▼▼▼

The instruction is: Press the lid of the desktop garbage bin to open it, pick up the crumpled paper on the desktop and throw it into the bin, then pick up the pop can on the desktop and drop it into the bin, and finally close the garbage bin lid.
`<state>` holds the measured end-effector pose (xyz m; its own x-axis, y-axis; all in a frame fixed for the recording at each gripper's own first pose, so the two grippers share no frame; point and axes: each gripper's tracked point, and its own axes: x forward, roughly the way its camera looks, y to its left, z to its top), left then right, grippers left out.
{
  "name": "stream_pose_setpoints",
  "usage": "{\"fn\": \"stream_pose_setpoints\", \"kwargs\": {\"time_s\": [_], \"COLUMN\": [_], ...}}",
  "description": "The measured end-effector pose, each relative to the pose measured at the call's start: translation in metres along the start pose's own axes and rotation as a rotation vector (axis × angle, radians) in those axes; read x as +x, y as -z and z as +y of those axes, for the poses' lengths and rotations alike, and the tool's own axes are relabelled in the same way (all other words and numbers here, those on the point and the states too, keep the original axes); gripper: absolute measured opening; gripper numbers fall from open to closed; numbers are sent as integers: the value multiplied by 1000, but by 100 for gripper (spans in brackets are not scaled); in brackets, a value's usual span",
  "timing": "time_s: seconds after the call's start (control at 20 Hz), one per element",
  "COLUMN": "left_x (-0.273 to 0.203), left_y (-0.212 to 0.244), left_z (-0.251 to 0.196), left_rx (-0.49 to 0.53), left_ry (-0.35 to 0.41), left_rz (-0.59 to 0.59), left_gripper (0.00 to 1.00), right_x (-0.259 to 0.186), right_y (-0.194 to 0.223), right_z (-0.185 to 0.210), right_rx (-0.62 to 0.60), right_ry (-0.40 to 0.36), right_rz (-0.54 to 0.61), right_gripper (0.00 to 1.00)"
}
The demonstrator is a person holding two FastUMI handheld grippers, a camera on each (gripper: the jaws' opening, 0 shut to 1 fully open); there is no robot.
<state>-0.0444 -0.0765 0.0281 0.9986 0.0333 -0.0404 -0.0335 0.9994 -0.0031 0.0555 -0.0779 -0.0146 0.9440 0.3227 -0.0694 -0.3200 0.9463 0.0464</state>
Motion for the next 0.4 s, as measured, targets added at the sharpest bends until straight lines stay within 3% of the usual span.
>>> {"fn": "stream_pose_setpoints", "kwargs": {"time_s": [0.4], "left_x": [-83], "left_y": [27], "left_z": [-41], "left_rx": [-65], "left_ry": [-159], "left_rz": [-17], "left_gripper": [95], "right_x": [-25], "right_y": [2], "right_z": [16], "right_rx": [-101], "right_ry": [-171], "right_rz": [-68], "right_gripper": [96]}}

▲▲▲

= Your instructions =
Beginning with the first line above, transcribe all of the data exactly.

= Written solution =
The instruction is: Press the lid of the desktop garbage bin to open it, pick up the crumpled paper on the desktop and throw it into the bin, then pick up the pop can on the desktop and drop it into the bin, and finally close the garbage bin lid.
`<state>` holds the measured end-effector pose (xyz m; its own x-axis, y-axis; all in a frame fixed for the recording at each gripper's own first pose, so the two grippers share no frame; point and axes: each gripper's tracked point, and its own axes: x forward, roughly the way its camera looks, y to its left, z to its top), left then right, grippers left out.
{
  "name": "stream_pose_setpoints",
  "usage": "{\"fn\": \"stream_pose_setpoints\", \"kwargs\": {\"time_s\": [_], \"COLUMN\": [_], ...}}",
  "description": "The measured end-effector pose, each relative to the pose measured at the call's start: translation in metres along the start pose's own axes and rotation as a rotation vector (axis × angle, radians) in those axes; read x as +x, y as -z and z as +y of those axes, for the poses' lengths and rotations alike, and the tool's own axes are relabelled in the same way (all other words and numbers here, those on the point and the states too, keep the original axes); gripper: absolute measured opening; gripper numbers fall from open to closed; numbers are sent as integers: the value multiplied by 1000, but by 100 for gripper (spans in brackets are not scaled); in brackets, a value's usual span",
  "timing": "time_s: seconds after the call's start (control at 20 Hz), one per element",
  "COLUMN": "left_x (-0.273 to 0.203), left_y (-0.212 to 0.244), left_z (-0.251 to 0.196), left_rx (-0.49 to 0.53), left_ry (-0.35 to 0.41), left_rz (-0.59 to 0.59), left_gripper (0.00 to 1.00), right_x (-0.259 to 0.186), right_y (-0.194 to 0.223), right_z (-0.185 to 0.210), right_rx (-0.62 to 0.60), right_ry (-0.40 to 0.36), right_rz (-0.54 to 0.61), right_gripper (0.00 to 1.00)"
}
The demonstrator is a person holding two FastUMI handheld grippers, a camera on each (gripper: the jaws' opening, 0 shut to 1 fully open); there is no robot.
<state>-0.0444 -0.0765 0.0281 0.9986 0.0333 -0.0404 -0.0335 0.9994 -0.0031 0.0555 -0.0779 -0.0146 0.9440 0.3227 -0.0694 -0.3200 0.9463 0.0464</state>
Motion for the next 0.4 s, as measured, targets added at the sharpest bends until straight lines stay within 3% of the usual span.
>>> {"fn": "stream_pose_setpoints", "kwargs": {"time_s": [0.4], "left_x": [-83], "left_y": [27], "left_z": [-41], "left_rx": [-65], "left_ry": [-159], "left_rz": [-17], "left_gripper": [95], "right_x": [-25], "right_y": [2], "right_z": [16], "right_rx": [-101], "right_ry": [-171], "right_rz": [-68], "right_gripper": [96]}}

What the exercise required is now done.